I hear many dive tourists complain on a regular base about dead reefs, no fish action and being short-changed on their dives. Let this-the account of my customary early morning dive-offer hope that there are still real dives with lots of action.
Biking through a brilliant golden sunrise, I arrive at one of my favorite dive sites, glad not to have the usual 5-6 foot breakers. I gear up with fins and mask and head for the drop-off five minutes out.
Swimming through a spectacular coral canyon, a 10-15 lb Nassau grouper hovers nearby while further down a school of jacks fly by. As I reach the second drop-off at about 150 ft a silvery Barracuda flashes curiously toward me before veering off into the deep blue below.
Having avoided the venomous spines of a parade of lionfish at the mouth of a cavern, I’m greeted by the cool stare of a big mutton snapper in one cavern and the industriousness of several big female king crabs climbing to the ceiling in another cavern. In the dark recesses of the same cavern I see a big claw sticking out of a crevasse, which must be part of a huge male crab.
After covering a stretch of white sand, I come to my turnaround point at 230 ft. There a huge congregation of flamboyant lionfish hover over a big coral head. From there, I cruise up the wall, where two moray eels pose cheek to cheek from a small hole, honeymooners most likely, with a 15-20 lb reef snapper stealing a look nearby. Past the site where a whole bundle of Salva Vida bottles rests, I change course to visit Rojen Wreck. Though last dive I bumped into a big octopus hiding in the recesses of the old sating vessel which lies on her side, this dive my chance meeting is with an old friend, a 70 lb Cubera snapper with three remoras hitching a ride and with another big Nassau grouper peeking out from under the bow.
A school of blue tony feeds on coral and algae; a Spanish mackerel emerges and then disappears around elkhorn coral. A school of 40-50 big Bermuda chubs, black margales, or sweetlips as the locals call them, hang with me at a buoy. Another old buddy, a 7ft green Moray, pumps his teeth-studded mouth in his narrow cave, with walls and ceiling crawling with small spotted rock lobsters and crabs.

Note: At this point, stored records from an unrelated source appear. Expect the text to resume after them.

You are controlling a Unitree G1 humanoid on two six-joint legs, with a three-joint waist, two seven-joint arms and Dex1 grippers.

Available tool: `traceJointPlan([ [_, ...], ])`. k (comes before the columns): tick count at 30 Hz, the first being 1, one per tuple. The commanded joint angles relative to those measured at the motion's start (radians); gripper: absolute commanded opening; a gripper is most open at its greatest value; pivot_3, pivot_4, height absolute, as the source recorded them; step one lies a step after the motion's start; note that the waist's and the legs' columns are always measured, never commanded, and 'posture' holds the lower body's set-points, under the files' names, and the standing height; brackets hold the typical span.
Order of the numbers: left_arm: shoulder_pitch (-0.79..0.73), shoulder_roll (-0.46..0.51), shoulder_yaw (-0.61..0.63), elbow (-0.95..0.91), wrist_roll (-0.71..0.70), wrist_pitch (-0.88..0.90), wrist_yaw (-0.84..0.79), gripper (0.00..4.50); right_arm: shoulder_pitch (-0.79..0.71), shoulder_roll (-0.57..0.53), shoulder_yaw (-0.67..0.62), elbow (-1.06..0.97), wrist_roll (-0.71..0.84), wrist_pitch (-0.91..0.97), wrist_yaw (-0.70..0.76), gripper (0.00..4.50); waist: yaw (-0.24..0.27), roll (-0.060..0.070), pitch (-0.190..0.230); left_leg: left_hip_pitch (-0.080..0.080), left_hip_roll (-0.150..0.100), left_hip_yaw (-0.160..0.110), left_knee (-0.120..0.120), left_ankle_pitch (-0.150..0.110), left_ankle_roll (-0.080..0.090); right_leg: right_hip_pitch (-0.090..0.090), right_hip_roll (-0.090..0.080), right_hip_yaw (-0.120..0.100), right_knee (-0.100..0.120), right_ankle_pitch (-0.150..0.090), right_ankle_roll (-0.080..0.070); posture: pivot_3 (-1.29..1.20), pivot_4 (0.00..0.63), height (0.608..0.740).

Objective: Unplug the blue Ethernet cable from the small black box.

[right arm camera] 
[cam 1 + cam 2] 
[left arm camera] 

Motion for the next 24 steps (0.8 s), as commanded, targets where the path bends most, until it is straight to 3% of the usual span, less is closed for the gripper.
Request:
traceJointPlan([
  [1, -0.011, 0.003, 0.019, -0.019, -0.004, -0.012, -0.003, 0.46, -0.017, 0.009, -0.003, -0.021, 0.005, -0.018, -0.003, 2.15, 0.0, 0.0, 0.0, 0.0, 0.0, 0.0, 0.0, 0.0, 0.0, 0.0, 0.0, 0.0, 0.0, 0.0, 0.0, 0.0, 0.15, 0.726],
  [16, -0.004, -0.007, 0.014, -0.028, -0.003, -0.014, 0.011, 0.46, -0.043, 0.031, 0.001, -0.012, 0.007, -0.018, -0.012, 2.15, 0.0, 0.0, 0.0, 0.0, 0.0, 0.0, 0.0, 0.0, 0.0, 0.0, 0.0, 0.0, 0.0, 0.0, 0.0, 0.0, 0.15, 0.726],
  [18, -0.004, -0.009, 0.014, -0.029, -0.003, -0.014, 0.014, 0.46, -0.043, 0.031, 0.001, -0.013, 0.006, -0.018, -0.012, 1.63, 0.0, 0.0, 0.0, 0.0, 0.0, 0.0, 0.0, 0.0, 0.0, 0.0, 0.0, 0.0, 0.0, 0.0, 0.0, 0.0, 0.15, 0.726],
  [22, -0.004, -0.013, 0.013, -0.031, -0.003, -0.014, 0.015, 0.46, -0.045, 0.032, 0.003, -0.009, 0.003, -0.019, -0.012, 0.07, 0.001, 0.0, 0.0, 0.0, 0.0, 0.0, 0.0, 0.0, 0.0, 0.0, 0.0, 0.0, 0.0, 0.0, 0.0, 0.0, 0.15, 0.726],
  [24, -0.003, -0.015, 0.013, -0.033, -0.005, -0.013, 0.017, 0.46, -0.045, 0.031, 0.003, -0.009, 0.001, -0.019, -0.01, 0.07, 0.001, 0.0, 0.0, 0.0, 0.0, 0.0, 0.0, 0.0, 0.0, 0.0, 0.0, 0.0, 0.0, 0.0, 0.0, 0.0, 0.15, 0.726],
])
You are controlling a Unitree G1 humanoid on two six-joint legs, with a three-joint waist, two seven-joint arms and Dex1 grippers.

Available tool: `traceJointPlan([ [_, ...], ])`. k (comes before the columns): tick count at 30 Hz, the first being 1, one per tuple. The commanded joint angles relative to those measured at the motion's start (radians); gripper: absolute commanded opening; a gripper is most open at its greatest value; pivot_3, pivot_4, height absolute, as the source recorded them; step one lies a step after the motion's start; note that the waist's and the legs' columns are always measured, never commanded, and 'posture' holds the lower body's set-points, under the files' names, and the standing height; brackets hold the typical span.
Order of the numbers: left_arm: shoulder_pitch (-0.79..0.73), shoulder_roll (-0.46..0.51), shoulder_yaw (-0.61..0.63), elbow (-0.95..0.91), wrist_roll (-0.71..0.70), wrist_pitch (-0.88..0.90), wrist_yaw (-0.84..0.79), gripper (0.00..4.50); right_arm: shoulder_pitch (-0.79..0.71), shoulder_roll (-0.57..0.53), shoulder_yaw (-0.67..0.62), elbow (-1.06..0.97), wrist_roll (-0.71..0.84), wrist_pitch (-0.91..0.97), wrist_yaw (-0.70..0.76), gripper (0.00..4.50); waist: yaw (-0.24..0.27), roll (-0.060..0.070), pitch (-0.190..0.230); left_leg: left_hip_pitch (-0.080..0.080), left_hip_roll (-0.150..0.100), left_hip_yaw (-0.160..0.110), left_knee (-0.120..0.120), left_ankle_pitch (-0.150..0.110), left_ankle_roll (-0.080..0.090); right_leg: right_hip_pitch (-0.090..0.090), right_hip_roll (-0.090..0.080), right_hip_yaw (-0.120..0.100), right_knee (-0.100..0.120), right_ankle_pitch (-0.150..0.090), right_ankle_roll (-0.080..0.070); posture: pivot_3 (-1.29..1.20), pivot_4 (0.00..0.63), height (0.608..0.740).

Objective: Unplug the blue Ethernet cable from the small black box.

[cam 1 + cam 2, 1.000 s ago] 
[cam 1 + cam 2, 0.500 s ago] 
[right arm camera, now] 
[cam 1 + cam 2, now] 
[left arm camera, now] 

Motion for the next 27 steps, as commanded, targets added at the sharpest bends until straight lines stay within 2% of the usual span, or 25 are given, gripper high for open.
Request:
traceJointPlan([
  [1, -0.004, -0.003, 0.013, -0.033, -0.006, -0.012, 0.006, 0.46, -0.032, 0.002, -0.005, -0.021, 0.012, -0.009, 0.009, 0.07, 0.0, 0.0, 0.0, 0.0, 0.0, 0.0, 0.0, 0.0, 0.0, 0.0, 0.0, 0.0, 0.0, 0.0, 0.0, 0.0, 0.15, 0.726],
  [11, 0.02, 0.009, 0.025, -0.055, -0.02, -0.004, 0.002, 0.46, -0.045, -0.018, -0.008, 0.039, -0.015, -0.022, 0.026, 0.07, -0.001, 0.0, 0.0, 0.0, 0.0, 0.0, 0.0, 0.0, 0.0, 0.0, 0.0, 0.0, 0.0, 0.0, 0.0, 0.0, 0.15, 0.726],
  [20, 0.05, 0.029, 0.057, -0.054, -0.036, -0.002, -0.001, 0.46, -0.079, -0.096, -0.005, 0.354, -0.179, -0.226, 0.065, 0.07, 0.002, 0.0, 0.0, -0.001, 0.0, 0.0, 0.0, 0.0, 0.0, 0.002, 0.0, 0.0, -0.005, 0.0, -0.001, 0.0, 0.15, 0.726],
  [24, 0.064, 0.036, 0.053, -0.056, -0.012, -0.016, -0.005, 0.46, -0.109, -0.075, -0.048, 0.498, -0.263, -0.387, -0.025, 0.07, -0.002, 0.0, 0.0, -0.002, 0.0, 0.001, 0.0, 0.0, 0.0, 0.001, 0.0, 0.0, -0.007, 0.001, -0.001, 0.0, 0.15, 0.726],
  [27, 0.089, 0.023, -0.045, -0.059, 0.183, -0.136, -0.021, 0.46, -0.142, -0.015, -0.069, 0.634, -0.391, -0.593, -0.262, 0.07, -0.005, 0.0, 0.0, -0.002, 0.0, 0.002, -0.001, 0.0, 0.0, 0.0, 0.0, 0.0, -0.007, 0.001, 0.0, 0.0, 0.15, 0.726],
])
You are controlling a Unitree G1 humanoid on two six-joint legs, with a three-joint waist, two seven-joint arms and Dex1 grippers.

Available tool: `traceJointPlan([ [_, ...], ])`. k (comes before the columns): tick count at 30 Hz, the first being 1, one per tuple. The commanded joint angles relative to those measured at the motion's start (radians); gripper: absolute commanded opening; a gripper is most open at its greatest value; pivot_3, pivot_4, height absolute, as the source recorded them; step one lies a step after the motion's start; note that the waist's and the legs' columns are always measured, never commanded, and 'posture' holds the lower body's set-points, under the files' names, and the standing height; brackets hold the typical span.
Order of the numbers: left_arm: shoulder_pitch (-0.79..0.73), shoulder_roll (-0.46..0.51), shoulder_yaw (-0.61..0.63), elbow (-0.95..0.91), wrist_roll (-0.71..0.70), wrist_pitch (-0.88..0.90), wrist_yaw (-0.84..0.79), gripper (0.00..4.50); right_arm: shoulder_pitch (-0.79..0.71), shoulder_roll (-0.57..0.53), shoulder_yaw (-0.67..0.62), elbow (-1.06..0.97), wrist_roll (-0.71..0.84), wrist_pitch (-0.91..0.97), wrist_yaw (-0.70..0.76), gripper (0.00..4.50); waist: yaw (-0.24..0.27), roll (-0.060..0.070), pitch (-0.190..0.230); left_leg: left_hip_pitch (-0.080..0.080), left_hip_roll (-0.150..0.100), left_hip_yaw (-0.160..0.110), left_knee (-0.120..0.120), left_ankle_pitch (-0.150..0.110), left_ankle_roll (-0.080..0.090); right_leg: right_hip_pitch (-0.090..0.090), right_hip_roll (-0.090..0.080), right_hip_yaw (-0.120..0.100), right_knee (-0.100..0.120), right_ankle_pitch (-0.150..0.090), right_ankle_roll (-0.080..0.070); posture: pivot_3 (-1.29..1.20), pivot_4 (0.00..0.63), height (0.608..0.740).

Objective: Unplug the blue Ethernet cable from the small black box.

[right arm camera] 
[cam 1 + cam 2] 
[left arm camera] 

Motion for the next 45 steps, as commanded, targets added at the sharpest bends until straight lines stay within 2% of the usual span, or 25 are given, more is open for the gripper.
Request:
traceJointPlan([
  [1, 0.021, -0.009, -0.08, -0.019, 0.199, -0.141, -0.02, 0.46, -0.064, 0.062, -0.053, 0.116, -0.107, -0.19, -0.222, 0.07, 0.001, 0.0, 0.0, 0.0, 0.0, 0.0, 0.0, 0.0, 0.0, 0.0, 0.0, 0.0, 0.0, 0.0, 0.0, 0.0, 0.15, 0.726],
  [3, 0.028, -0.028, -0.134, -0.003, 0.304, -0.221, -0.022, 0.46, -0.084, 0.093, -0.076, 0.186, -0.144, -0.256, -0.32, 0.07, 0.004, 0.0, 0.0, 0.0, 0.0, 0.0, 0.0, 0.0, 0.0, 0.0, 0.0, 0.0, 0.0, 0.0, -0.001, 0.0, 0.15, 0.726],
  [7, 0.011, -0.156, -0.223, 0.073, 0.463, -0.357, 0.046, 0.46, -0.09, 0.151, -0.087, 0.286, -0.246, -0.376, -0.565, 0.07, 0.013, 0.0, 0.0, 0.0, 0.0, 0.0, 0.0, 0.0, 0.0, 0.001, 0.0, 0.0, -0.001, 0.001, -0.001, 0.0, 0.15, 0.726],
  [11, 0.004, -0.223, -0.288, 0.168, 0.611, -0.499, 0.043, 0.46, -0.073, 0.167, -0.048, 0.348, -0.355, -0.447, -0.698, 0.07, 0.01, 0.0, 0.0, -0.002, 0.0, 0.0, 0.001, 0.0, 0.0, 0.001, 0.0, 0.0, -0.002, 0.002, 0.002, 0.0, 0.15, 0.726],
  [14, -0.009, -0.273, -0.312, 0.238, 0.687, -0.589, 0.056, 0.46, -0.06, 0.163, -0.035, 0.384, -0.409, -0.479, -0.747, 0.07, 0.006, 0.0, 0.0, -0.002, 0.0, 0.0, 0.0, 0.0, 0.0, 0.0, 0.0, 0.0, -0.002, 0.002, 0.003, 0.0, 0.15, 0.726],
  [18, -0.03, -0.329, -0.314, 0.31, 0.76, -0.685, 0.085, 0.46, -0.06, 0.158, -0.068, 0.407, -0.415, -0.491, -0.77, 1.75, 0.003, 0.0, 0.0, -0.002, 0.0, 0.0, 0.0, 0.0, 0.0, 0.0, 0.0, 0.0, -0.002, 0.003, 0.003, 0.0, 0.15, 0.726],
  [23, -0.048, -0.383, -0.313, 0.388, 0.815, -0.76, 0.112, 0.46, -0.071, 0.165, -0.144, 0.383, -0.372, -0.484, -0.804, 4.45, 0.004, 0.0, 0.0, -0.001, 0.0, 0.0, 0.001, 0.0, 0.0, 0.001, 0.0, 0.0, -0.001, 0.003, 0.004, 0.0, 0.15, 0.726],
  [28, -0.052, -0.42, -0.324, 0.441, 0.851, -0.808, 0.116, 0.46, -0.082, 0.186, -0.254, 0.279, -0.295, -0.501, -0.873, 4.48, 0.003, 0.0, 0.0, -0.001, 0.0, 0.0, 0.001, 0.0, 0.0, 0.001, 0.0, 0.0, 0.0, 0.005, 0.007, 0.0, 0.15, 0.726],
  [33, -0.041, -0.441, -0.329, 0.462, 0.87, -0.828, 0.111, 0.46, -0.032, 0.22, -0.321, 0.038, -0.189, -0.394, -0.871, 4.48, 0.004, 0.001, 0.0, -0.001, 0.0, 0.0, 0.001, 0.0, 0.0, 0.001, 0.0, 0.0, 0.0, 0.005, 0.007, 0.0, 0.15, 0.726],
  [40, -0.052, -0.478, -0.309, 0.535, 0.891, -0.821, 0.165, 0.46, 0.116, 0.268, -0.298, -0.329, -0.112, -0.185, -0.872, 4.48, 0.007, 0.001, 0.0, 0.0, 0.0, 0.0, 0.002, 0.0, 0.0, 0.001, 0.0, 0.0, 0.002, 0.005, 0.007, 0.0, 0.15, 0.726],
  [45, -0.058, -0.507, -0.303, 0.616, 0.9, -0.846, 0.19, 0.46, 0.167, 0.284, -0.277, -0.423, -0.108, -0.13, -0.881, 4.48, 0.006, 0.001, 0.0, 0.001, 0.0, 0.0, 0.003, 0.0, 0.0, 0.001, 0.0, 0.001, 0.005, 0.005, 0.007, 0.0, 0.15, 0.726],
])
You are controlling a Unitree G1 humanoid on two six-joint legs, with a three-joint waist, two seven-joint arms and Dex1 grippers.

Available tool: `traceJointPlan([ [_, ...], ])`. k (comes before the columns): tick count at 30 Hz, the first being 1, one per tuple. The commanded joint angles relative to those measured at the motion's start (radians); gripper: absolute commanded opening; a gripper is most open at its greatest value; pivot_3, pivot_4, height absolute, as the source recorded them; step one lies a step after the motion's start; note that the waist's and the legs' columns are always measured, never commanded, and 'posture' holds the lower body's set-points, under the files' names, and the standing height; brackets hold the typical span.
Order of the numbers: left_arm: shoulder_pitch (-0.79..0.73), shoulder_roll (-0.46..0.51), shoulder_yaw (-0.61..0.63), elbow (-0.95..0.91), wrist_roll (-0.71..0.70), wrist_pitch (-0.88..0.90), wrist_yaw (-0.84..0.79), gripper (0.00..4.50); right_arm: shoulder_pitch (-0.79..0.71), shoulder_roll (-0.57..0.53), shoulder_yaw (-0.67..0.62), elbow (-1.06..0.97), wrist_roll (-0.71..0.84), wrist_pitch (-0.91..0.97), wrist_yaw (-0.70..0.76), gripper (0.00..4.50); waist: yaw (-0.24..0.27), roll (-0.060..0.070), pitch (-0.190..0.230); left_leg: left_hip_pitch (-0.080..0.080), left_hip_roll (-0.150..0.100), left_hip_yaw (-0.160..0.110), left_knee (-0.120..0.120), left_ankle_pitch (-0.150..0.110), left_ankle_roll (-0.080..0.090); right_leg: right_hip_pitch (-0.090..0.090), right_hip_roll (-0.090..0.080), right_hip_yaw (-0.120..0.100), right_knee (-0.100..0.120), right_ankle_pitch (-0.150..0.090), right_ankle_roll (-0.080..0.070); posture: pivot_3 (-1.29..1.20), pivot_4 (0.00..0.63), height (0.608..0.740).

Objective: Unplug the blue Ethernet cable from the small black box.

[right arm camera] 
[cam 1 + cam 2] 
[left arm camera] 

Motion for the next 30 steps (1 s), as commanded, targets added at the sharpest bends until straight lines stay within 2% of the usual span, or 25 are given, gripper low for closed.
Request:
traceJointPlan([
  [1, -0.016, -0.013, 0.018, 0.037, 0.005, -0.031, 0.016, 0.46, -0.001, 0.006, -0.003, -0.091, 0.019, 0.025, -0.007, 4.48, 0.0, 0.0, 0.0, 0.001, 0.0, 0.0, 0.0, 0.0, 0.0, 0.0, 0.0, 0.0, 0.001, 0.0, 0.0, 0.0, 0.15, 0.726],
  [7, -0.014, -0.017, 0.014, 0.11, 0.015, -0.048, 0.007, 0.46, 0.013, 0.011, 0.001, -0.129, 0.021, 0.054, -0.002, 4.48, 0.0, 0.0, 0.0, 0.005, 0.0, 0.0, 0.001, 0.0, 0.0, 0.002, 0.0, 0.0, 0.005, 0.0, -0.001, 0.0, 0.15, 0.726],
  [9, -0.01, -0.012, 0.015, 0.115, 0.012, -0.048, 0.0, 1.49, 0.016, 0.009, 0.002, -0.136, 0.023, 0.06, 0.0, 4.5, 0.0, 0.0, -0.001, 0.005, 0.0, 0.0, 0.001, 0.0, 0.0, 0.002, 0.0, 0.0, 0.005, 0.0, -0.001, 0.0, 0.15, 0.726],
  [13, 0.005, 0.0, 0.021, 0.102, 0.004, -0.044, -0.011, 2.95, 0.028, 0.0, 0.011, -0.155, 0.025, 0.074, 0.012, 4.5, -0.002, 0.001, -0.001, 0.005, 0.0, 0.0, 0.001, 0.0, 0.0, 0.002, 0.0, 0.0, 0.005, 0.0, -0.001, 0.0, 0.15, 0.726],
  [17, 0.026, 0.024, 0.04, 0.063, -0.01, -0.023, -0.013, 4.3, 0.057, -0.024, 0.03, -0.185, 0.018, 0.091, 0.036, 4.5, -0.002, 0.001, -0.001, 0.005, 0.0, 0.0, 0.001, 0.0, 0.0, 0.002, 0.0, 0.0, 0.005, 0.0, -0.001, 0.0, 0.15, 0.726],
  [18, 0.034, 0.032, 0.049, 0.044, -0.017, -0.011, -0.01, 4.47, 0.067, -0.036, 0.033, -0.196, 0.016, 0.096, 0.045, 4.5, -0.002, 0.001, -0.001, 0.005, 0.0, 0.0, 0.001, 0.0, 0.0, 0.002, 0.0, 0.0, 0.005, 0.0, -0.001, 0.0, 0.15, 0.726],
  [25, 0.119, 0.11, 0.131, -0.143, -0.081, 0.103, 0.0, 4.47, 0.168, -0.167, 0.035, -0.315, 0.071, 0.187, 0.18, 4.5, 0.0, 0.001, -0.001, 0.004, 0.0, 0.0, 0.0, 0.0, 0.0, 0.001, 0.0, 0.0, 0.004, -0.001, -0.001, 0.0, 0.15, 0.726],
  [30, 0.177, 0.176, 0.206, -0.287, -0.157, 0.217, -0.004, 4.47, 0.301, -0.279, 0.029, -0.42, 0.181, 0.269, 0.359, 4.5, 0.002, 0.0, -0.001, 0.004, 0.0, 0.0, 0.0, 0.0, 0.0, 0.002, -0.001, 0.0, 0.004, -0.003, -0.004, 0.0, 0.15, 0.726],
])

A filefish displays his unique shape and color. A stingray in the sand keeps his eyes on me as I venture towards him, having marveled at the sponges and coral nearby. A Jack swims with him as he finally darts into the blue recess. On my way back up through the Eel Gardens, which weave in the gentle current, a big hermit crab with huge claws powers his way up the sleep slope. I pick him up, intrigued by the many feelers and legs constantly moving. He keeps me company as I finish my last decompression stop. I deposit him in a hole with another moray, which the green eel doesn’t seem to mind.
A baby Barracuda comes out of nowhere in the gentle surf of the shallows at the end of my dive, reminding me that there are no bad dives, only better dives.